Vermieter 40.000 Euro im Rückstand

„Dann hätten wir und die Kinder kein warmes Wasser mehr“, begründet Matthias Hüwelthewes seinen Hilferuf. Die Sorge scheint begründet. Denn die Forderungen der Stadtwerke an den Eigentümer summierten sich auf 40.000 Euro, berichtet Geschäftsführer Uwe Müller. „Irgendwann ist ein Punkt erreicht, an dem es nicht mehr weitergeht“, sagt der Stadtwerke-Chef.

Vom Dach sollen öfter Dachziegeln fallen. Quelle: Jürgen Lauterbach

Das Unternehmen versuche zwar stets einen Weg der Einigung zu finden. Aber wenn Vereinbarungen über lange Zeit nicht eingehalten würden, müssten die Stadtwerke handeln. Zwar sei gerade ein Teil der Schulden bezahlt worden, doch der betreffe nicht die Wohnadresse der erwähnten Familie. Sollte der Vermieter kurzfristig noch zahlen, werde die Stromversorgung nicht gesperrt. Da es sich letztlich um Geld des Jobcenters handelt, wird sich nun auch die Behörde um den Sachverhalt kümmern, wie Bereichsleiter Martin Blatt verspricht.

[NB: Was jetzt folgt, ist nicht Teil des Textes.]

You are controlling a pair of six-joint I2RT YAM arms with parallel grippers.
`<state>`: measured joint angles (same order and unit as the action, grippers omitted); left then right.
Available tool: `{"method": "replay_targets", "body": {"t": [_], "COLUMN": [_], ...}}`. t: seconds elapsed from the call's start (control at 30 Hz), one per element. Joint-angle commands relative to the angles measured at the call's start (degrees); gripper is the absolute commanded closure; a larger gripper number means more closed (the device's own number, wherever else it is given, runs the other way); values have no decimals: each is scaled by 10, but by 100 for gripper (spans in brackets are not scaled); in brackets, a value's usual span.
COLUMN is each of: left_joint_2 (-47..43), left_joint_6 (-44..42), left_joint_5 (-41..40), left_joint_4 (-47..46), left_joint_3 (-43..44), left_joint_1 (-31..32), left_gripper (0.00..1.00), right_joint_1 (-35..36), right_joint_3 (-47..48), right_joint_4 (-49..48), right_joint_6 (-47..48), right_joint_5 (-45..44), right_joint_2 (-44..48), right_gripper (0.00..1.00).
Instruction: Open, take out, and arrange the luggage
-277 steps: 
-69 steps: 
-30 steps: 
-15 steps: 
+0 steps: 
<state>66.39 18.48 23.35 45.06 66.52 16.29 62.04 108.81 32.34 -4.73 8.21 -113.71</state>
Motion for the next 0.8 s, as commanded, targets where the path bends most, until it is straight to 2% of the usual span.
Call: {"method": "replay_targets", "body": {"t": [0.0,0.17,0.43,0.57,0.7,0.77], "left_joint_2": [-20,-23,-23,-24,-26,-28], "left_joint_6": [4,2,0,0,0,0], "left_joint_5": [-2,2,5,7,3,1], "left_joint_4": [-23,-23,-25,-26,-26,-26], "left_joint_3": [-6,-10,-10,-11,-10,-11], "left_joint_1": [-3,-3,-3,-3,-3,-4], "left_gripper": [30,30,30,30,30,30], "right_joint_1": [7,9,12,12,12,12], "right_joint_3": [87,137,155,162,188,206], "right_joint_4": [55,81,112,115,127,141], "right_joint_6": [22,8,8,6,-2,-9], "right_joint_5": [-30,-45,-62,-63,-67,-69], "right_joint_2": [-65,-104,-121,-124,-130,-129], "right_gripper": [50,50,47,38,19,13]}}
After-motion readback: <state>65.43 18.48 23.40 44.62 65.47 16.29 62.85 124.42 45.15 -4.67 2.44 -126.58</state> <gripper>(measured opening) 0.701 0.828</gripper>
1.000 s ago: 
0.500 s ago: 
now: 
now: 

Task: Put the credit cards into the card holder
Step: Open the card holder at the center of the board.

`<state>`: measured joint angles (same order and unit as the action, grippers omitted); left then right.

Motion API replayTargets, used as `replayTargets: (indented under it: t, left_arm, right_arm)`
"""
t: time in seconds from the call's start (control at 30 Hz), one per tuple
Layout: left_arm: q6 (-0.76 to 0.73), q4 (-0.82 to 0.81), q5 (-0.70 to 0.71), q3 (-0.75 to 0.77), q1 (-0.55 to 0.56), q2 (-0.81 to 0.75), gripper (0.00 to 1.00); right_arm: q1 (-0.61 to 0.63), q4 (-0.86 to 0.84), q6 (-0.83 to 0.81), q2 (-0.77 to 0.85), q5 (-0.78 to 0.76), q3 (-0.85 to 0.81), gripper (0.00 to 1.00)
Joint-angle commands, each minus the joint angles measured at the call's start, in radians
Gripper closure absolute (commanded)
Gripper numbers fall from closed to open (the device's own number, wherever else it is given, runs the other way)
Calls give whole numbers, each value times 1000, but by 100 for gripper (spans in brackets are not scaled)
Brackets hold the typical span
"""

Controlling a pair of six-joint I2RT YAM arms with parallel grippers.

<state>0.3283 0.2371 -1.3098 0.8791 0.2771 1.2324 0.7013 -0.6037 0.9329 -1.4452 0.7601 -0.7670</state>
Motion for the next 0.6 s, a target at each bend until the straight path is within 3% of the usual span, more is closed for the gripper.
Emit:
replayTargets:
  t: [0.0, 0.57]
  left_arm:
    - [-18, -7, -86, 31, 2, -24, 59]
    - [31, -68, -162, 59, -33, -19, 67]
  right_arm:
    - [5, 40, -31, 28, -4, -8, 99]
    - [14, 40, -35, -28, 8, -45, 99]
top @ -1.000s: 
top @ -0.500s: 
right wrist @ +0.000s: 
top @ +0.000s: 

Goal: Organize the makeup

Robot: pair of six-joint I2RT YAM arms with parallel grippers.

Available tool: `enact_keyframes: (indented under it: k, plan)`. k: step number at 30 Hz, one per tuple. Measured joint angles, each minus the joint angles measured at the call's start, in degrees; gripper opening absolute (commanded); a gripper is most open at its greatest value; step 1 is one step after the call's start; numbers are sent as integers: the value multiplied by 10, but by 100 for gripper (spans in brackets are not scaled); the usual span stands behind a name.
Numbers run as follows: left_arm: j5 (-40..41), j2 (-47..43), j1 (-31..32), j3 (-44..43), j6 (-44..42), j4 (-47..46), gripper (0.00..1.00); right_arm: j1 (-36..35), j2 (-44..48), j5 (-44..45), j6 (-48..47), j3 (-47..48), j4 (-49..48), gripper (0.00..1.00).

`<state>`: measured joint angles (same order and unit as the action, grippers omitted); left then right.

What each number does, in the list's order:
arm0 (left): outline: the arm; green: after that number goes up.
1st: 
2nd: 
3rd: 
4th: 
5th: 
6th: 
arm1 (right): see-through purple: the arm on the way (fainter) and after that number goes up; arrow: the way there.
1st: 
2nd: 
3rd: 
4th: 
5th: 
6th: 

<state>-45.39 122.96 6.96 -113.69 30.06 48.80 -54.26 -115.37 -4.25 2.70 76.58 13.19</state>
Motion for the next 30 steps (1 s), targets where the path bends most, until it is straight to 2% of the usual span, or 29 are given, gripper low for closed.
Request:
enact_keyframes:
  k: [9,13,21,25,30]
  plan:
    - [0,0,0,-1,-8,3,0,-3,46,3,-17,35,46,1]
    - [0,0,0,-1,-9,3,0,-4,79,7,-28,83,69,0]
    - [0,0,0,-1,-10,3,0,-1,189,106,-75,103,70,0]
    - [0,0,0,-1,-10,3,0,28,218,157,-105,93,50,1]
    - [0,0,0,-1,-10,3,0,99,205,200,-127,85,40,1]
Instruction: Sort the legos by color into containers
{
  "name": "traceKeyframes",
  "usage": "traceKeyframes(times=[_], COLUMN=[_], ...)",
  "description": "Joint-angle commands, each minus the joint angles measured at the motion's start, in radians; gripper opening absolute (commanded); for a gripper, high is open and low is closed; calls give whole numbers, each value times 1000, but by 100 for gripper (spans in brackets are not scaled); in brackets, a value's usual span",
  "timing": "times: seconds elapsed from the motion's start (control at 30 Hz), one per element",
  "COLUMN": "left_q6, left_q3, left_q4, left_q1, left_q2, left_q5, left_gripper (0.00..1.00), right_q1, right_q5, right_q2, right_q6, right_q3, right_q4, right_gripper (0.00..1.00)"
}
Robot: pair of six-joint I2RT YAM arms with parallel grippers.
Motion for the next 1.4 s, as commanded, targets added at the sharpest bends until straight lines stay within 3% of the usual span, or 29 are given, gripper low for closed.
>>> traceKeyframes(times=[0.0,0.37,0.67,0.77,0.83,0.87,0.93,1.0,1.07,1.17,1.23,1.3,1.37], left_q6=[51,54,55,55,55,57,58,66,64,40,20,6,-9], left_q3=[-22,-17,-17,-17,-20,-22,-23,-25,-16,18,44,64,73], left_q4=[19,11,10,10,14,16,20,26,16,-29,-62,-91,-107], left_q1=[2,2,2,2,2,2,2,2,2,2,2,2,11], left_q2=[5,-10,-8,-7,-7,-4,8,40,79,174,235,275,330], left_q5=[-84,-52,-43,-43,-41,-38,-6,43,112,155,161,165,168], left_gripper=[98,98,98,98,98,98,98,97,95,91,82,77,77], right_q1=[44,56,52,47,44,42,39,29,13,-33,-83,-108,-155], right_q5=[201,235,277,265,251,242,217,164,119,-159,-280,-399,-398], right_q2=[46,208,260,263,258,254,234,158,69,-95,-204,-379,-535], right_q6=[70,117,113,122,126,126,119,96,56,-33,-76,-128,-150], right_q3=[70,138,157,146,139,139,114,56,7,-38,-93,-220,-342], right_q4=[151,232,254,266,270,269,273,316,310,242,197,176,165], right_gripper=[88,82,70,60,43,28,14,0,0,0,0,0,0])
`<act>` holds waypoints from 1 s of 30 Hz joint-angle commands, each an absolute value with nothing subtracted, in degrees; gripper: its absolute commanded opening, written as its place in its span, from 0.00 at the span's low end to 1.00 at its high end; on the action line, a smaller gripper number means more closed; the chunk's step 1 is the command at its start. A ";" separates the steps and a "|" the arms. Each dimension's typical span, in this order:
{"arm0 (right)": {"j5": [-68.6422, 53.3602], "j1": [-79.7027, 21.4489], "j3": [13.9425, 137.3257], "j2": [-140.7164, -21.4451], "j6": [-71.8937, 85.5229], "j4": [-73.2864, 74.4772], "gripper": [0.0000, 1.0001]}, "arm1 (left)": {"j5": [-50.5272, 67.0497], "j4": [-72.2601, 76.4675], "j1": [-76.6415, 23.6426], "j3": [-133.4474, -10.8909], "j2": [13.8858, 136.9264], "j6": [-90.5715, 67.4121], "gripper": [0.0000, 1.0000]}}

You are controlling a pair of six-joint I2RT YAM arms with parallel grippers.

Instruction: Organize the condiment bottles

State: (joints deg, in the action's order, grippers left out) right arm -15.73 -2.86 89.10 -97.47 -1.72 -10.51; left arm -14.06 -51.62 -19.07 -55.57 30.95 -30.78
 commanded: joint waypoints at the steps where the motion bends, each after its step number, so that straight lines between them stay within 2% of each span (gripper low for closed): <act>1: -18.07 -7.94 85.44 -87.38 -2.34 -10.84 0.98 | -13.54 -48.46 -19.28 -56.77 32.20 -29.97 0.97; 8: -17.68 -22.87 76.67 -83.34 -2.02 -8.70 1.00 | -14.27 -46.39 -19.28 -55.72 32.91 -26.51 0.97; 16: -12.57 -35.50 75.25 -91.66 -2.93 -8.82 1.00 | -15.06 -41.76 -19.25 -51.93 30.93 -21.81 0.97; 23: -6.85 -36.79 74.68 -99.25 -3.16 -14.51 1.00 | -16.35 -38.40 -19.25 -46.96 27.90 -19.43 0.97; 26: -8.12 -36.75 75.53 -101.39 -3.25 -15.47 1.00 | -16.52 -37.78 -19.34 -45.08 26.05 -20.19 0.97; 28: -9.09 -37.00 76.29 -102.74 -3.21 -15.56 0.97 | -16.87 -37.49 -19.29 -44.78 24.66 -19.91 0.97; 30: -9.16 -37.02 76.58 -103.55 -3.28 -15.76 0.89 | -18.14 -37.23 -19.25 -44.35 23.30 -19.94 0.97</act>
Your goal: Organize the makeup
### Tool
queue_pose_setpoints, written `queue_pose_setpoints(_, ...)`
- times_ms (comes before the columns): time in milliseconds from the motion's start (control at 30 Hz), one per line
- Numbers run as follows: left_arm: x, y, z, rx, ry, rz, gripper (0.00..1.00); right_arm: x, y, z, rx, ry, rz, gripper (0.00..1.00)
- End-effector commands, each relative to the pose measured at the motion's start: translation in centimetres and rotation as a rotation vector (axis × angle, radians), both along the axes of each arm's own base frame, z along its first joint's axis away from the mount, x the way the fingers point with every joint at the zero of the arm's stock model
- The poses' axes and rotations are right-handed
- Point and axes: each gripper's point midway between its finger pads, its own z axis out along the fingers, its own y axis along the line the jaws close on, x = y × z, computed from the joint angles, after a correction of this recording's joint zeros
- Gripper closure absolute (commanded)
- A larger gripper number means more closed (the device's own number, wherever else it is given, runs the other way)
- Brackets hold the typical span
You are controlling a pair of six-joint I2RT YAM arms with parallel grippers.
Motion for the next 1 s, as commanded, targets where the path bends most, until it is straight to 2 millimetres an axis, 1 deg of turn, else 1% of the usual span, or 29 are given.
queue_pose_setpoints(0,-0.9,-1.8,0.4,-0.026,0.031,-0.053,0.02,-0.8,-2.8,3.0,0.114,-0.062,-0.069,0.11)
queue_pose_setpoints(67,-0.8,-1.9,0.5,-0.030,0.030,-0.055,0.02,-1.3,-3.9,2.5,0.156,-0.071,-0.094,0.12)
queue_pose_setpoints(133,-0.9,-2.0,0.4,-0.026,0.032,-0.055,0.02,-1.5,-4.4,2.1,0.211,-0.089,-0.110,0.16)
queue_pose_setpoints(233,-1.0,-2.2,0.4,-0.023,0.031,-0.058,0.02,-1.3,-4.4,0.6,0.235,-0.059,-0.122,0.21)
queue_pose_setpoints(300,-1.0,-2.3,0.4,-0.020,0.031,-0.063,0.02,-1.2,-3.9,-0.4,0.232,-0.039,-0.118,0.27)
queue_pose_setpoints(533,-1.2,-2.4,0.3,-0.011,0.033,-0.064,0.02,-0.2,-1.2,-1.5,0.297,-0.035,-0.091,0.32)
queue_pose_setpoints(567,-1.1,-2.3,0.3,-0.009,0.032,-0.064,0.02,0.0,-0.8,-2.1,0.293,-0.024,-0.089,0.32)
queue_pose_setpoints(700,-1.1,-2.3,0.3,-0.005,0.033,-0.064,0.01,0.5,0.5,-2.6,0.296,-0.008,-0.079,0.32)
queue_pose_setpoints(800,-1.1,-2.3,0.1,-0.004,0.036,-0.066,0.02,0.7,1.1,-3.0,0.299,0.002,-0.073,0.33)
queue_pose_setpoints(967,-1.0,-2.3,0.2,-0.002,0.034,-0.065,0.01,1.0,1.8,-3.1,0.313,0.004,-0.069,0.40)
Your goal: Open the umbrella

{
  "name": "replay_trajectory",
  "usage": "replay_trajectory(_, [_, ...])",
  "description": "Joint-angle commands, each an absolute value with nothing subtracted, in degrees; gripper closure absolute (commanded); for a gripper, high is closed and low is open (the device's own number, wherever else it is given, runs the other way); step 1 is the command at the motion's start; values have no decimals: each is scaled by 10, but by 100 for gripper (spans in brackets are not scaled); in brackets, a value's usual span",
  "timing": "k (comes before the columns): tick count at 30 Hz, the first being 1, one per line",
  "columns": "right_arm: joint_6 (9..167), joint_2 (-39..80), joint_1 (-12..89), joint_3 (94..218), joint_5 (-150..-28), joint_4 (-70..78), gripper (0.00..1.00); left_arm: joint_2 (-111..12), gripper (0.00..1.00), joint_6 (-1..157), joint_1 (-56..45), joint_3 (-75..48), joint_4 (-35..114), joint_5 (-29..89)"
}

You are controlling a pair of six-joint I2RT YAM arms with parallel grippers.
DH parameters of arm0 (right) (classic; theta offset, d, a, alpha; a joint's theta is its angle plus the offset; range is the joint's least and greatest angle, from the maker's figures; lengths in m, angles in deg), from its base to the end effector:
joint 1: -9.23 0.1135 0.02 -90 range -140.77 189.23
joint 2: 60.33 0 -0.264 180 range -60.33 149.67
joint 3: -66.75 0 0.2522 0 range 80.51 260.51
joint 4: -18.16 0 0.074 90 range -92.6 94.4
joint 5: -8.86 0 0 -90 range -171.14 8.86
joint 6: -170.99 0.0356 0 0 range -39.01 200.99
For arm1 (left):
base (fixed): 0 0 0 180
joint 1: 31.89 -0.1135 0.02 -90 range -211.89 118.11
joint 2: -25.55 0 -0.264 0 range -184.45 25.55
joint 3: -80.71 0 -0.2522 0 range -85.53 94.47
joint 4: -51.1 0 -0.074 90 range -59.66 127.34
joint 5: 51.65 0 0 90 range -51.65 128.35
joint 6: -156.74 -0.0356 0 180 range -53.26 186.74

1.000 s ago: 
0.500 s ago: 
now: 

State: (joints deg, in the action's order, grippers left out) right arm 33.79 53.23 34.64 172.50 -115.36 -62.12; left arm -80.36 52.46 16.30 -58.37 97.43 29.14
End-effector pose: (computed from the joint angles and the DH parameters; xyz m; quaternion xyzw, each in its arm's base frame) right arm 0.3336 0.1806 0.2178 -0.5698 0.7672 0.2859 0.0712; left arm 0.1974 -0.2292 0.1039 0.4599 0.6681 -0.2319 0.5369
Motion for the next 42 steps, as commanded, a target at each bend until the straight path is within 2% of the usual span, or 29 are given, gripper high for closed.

Aus Vermietersicht stellt sich alles anders dar

Florian Reddemann als Vertreter der Eigentümerin sieht das Verschulden bei den Mietern und den Stadtwerken. Die Mieter seien Zahlungsverpflichtungen nicht nachgekommen. Gleichwohl müssten sie keinen Warmwasserengpass befürchten, weil der Hausstrom nur das Flurlicht betreffe.

Vor zwei Jahren hatte diese Familie ähnliche Probleme mit dem gleichen Vermieter. Sie ist inzwischen ausgezogen Quelle: Jacqueline Steiner

Die Stadtwerke hätten sich ihrerseits nicht an Ratenzahlungsvereinbarungen gehalten, die Summe von 40.000 Euro sei im Übrigen falsch. Reddemann kritisiert den Energieversorger wegen dessen unordentlichen Buchungssystems und der fehlenden Bereitschaft, ihm als Kunden Buchungslisten auszudrucken. Hinsichtlich der Mängel weist er darauf hin, dass die Wohnungen baurechtlich abgenommen worden seien.

Vor zwei Jahren berichtete die MAZ über eine junge Familie des gleichen Vermieters in derselben Straße, die ähnliche Klagen führten: fehlende Stromversorgung, Baumängel wie lose Kabel, Ankündigungen, wegen nicht bezahlter Rechnungen des Vermieters die Energiezufuhr zu kappen. Diese junge Familie ist inzwischen ausgezogen und hat die Stadt verlassen.